More Beneficial Herbs:
Mugwort  *AMAZING herb for Women's Health*
Cayenne Pepper  *Not an herb but still good for you*

And the list continues to grow!!!  Stay tuned for more...

15 comments:

Nicky Hudelson said...

So much information! Wow! I love to use herbs and seasonings when I cook and I tend to buy fresh, I've never really tried to grow them myself. I never realized how beneficial they were! I am impressed! I may try growing them now:) I found you through the Thursday blog hop and I'm following you now. Check me out when you have time :) www.feelingtheemptynest.blogspot.com

Fluster Buster said...

Great information! My summer project is to start an herb garden.
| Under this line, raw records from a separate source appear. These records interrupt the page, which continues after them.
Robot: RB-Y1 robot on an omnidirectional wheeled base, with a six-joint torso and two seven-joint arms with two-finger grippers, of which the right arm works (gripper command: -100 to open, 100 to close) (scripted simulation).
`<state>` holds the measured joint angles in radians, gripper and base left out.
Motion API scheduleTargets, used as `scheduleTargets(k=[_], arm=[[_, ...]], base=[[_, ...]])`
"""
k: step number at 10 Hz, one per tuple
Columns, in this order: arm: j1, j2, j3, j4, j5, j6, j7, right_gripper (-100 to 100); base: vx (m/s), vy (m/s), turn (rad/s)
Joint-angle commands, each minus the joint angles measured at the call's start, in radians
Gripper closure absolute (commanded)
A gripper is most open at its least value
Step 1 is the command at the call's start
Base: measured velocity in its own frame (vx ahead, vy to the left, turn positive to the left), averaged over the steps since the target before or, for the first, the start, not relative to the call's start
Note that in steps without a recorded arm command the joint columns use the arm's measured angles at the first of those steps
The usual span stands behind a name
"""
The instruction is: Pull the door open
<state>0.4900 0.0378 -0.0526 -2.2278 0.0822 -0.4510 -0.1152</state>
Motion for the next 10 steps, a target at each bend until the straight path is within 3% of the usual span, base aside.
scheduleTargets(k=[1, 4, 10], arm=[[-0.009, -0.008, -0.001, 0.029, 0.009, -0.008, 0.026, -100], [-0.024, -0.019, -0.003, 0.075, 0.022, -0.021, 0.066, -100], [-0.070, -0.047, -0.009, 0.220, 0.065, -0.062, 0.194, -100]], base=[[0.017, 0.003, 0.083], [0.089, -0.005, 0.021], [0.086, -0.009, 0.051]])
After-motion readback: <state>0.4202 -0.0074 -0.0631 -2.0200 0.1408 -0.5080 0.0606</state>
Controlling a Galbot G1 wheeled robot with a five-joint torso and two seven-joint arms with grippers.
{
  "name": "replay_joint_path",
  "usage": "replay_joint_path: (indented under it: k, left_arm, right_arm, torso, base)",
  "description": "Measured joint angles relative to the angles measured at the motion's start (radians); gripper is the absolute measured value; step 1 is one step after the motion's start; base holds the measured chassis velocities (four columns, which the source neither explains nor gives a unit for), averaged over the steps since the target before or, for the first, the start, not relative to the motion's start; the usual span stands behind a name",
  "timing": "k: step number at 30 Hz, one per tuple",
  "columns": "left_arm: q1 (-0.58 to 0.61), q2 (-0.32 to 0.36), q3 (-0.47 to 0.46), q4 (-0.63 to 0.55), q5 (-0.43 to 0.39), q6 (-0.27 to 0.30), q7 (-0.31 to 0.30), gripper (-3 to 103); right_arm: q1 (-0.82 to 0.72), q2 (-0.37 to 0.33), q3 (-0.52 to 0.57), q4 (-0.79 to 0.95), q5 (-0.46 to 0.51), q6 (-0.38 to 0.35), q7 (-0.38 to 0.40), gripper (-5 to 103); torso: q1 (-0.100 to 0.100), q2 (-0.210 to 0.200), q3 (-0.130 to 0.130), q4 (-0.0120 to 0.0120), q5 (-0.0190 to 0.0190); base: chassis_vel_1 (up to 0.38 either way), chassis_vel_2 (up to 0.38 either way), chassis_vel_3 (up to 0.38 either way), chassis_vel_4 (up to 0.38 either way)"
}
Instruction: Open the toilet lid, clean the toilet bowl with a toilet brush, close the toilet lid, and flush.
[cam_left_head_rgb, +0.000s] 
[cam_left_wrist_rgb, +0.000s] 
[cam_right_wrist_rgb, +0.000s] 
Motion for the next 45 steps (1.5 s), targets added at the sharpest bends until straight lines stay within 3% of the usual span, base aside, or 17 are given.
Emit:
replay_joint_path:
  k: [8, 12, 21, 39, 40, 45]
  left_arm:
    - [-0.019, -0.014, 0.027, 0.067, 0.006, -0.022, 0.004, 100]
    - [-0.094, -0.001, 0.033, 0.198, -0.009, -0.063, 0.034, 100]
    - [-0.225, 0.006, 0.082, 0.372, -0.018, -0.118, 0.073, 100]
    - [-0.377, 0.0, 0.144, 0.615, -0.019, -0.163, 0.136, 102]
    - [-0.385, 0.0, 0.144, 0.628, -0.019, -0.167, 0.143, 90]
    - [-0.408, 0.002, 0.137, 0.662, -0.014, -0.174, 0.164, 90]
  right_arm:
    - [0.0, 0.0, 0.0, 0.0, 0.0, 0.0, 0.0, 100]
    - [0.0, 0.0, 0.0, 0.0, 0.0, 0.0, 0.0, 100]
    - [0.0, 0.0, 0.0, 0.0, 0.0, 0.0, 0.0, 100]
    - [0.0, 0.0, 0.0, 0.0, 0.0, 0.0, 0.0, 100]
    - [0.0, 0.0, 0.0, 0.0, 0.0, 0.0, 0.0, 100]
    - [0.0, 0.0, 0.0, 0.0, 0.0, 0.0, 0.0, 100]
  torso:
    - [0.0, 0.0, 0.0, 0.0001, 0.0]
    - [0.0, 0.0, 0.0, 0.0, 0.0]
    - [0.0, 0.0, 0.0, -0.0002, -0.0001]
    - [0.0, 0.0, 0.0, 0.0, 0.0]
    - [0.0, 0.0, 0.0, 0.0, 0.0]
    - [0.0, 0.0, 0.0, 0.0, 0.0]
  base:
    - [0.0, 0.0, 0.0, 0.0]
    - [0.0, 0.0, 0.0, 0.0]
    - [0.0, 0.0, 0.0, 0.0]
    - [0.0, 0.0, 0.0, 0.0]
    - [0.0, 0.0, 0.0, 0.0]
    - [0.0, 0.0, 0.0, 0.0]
I'm following you via GFC. I host Fluster Creative Muster Party on Wednesdays and I would love it if you would come by and party with us. Hope to see you there!

Hugs, Smiles, and Blessings,

Robin
Fluster Buster

mail4rosey said...

This looks like it would be okay for container planting, yes? We have a perfect spot to garden, but it's so big I'm a bit intimidated. I think I'm going to try container gardening first and move up if it's successful.

Nadia Ameri said...

I actually have a huge love affair with thyme. I grow French thyme and lemon thyme in several spots throughout my yard. My kids also eat a mixture of herbs called "zaatar" that you mix with olive oil. The main ingredient is thyme. The fragrance just takes me to another level. The only other fragrances in my yard that can compete with it are the fragrances of roses and jasmine.

Jamie @ Prepared to Eat said...

So would you say thyme heals all wounds? Sorry, couldn't resist. :) Do you recommend just using it more often in recipes or eating it straight to get the benefits?

Joyce said...

Another great blog, pinned it, and can't wait to get my thyme seeds from you. Thanks for what you do.

Nancy said...

I love Thyme! It's always been one of my favorite herbs to look at and one of my favorite culinary herbs too. Thanks for this excellent post on all its health benefits as well...awesome!! :)

Sara said...

I may have to incorporate thyme into my food more often. Do you have favorite dishes to put it in?

Maureen said...

This is terrific information and I'm pinning it! Thanks.

Lisa Lynn said...

Thanks for sharing this on The HomeAcre Hop!!! Can't wait to see what you share this coming Thursday :) Here's the super easy link to the next hop!
http://www.theselfsufficienthomeacre.com/2013/02/the-homeacre-hop-8.html

If you haven't checked out Wildcrafing Wednesday yet, please do! :) It's a hop I co-host for herbal remedies, natural living, real food recipes, and self sufficient living. Here's the link for tomorrow's hop:
http://www.theselfsufficienthomeacre.com/2013/02/wildcrafting-wednesday-10.html

April Tuell said...

I love learning how natural herbs and plants are so healthy for us. I'm new to these things, so I appreciate this info. Thank you so much for sharing with Saturday Spotlight. Have a great week and come back soon!

Lisa Lynn said...

Thanks so much for sharing this on The Creative HomeAcre! I can't wait to see what you share next time at...
http://www.theselfsufficienthomeacre.com/2013/02/the-creative-homeacre-hop-5.html

Marcie Peterson said...

This is great to know because I love thyme. Thanks for the info!
Hugs,
Marcie @ I Gotta Try That

Kerry Fountain said...

Okay I really need to go out and harvest some thyme then-- we have two huge plants that I always forget to pick ( I have no idea why) but now I am motivated to go out and use it.

Thanks for sharing on our Healthy Tuesdays Blog Hop, I hope you will join us again next week.
Kerry from Country Living On A Hill

Amanda said...

Thyme is also excellent for coughs! I make tea out of mine and it calms a cough very quickly.